WHAT IS NEEDED:
Every line of the following records that includes "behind" should be copied.

--- START ---

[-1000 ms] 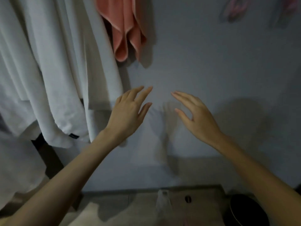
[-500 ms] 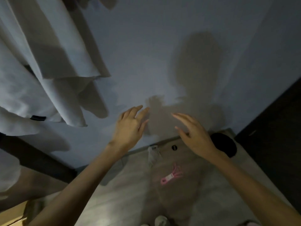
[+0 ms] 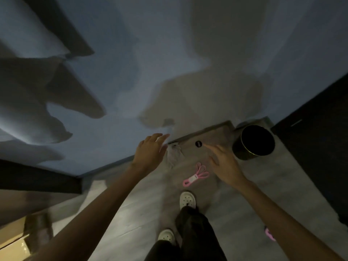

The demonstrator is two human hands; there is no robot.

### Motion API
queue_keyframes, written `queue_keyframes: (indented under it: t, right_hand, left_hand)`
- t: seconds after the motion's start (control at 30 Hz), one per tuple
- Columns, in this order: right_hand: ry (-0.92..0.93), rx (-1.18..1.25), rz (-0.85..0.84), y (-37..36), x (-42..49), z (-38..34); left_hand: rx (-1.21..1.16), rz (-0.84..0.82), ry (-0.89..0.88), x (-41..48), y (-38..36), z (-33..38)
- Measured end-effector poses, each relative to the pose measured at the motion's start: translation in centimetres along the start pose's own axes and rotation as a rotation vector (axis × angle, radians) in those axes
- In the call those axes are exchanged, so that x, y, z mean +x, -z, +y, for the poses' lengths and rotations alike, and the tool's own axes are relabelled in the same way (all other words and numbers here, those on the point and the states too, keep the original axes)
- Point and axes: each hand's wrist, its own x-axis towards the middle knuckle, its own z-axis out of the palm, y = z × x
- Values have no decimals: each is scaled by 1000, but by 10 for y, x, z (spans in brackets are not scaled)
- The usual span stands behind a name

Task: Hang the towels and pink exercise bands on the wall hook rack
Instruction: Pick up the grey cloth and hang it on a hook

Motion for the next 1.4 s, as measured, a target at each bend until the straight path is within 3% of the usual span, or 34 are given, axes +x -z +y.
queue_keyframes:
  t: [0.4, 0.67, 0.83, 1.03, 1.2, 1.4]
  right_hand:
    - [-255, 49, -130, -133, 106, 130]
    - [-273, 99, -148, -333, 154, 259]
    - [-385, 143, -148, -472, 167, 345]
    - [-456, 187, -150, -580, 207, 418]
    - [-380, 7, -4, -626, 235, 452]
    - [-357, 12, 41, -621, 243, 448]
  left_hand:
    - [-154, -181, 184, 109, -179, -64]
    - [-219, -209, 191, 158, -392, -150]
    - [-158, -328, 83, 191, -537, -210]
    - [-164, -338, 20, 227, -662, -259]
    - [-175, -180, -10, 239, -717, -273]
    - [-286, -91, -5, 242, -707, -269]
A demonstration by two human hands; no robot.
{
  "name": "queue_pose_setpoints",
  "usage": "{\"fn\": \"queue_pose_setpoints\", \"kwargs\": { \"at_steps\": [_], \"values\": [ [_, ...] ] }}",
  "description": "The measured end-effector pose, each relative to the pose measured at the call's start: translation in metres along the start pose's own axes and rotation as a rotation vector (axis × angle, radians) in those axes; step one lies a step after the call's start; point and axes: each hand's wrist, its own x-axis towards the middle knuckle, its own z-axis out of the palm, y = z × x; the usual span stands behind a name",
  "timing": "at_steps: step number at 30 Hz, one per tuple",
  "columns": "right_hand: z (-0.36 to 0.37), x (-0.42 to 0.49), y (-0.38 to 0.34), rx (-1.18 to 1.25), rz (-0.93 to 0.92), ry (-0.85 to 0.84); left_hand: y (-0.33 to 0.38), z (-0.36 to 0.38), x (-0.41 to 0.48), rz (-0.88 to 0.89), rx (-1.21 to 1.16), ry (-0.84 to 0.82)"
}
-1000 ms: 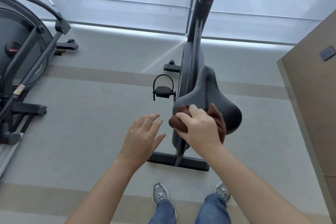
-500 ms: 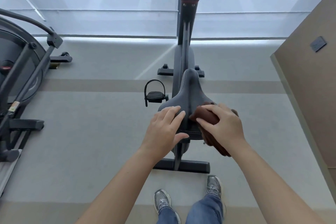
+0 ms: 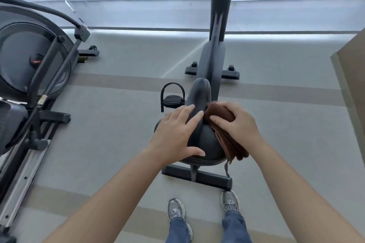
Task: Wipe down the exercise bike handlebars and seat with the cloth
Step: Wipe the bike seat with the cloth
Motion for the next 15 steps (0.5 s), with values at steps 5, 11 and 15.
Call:
{"fn": "queue_pose_setpoints", "kwargs": {
  "at_steps": [5,11,15],
  "values": [
    [0.007,0.033,0.010,0.210,0.024,0.022,0.011,0.006,0.012,-0.103,-0.034,-0.088],
    [0.019,0.082,0.008,0.464,0.121,0.055,0.019,0.008,0.016,-0.196,-0.065,-0.202],
    [0.001,0.025,0.042,0.437,0.034,-0.192,0.022,0.005,0.022,-0.239,-0.073,-0.224]
  ]
}}
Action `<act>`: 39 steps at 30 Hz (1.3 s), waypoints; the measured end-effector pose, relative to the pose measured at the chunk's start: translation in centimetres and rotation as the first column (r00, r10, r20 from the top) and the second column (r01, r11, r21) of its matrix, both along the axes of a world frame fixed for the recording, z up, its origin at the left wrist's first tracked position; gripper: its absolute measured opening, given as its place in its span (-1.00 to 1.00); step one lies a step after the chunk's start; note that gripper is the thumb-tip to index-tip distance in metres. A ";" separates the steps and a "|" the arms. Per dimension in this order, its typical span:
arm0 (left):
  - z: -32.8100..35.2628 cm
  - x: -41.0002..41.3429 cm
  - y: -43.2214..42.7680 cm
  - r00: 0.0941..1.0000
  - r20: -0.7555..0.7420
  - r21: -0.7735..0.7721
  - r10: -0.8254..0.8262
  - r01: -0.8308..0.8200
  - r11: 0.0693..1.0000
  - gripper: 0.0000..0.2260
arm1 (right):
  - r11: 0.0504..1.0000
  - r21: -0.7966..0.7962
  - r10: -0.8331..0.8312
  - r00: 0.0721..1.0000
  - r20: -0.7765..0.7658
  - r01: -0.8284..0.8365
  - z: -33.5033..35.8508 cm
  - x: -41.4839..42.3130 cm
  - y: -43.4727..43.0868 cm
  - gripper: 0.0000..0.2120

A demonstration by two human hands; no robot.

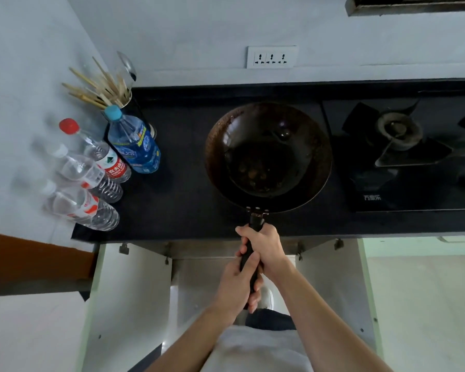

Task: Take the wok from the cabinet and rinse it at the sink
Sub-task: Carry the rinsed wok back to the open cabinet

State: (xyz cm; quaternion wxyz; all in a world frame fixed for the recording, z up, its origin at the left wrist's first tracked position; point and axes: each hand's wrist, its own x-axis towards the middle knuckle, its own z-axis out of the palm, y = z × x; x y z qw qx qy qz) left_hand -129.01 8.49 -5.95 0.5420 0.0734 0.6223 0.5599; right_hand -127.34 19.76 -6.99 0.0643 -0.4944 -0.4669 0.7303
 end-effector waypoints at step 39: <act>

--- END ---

RESULT OF THIS TASK:
- The usual span stands behind a name
  "description": "The measured end-effector pose, each relative to the pose measured at the call's start: translation in metres along the start pose's own axes and rotation as a rotation vector (axis × angle, radians) in those axes; step one lies a step after the call's start; point and axes: each hand's wrist, its own x-axis towards the middle knuckle, its own z-axis out of the palm, y = z × x; the usual span stands behind a name",

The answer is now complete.